Will a computer be taking your future job?

At the start of each brand new year it’s always a good idea to do a bit of personal SWOT analysis. But have you really considered the threat of technology? Are your strengths going to future-proof your career? Will you need to work on your weaknesses to find a role within a world of automation?

It’s more than 30 years since Time magazine famously named the computer as its ‘Man of the Year’. Our square-faced companions have been encroaching further into our working lives ever since.

Technological unemployment, as it’s known, has long been key issue in the word’s industrialised nations. Between 1900 and 2000 the percentage of Americans employed in agriculture decreased from 41% to just 2%, while the number of US manufacturing workers has fallen by two thirds since World War II.

American employees are by no means alone in their predicament: according to a joint study by Oxford University and Deloitte, about 35% of UK jobs are at high risk of being taken over by computers during the next 20 years. The study ranked around 400 professions against a series of key skills, including social perceptiveness, negotiation and persuasion, to see which were most under threat.

The roles of financial officer, bookkeeper and legal secretary came top, with a 97-99% risk of being automated over the next two decades. Meanwhile, social workers, teachers and therapists can rest easy, with the chance of these roles being ceded to a machine calculated at around 1% or less.

Most roles fall between these two extremes, but the good news here is that there are plenty of ways you can future-proof your career against the inexorable march of the machines.

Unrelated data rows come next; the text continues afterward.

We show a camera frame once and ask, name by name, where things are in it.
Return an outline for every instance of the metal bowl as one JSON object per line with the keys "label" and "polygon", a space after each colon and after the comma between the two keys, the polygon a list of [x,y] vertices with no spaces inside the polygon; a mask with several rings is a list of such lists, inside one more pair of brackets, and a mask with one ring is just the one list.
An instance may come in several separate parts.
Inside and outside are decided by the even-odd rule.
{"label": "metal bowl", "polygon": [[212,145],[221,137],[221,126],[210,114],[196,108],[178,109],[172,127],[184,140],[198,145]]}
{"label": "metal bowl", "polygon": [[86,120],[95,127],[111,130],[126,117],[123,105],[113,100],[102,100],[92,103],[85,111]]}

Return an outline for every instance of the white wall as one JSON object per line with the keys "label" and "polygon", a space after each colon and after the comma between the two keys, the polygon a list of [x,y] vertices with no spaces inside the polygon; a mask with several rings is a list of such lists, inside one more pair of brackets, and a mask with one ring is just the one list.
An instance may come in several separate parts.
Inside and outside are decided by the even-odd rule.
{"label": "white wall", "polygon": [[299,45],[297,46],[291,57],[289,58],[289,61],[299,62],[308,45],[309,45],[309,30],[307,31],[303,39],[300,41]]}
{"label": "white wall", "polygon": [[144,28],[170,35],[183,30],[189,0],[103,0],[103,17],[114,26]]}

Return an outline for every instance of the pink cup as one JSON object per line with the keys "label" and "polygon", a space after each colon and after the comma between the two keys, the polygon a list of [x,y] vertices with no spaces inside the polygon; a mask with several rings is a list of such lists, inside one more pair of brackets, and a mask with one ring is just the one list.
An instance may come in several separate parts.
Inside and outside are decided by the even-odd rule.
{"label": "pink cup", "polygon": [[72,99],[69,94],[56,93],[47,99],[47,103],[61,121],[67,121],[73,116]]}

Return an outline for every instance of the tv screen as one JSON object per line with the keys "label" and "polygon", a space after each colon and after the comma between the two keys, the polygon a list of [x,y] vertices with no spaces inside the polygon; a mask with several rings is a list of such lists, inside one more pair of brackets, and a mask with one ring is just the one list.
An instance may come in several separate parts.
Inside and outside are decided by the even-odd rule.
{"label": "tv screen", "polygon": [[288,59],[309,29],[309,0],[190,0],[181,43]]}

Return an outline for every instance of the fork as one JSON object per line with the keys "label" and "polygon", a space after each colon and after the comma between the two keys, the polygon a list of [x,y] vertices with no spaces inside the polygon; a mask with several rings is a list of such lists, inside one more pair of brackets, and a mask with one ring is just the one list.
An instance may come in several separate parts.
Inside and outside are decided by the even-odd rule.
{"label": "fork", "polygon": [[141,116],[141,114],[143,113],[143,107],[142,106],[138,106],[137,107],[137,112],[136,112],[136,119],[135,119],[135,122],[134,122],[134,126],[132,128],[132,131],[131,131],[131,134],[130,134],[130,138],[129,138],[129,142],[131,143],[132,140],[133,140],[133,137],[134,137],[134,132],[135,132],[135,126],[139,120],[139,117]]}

To start with, you can position yourself in an industry where there is expansion and therefore less need for cost-cutting and automation. Areas such as health and nutrition, sustainability and clean energy are likely to be important sources of job creation going forward.

You should also think about the kind of soft skills you need to be developing alongside your core professional competencies. Think problem-solving, adaptability, and communication, in particular, listening and negotiation skills.

Then of course there is the ‘can’t beat ’em, join ’em’ argument: as long as there’s technology, there will be a need for people who can harness and interpret that technology. It’s never too late to start picking up basic skills in areas such as coding and website design. Codeacademy.com is just one of a number of free, online platforms that can help get you started.

As history has shown us, professions and entire industries will come and go over time. However, by embracing this technological shift and maintaining a broad skill set, you can stay one step ahead of the curve.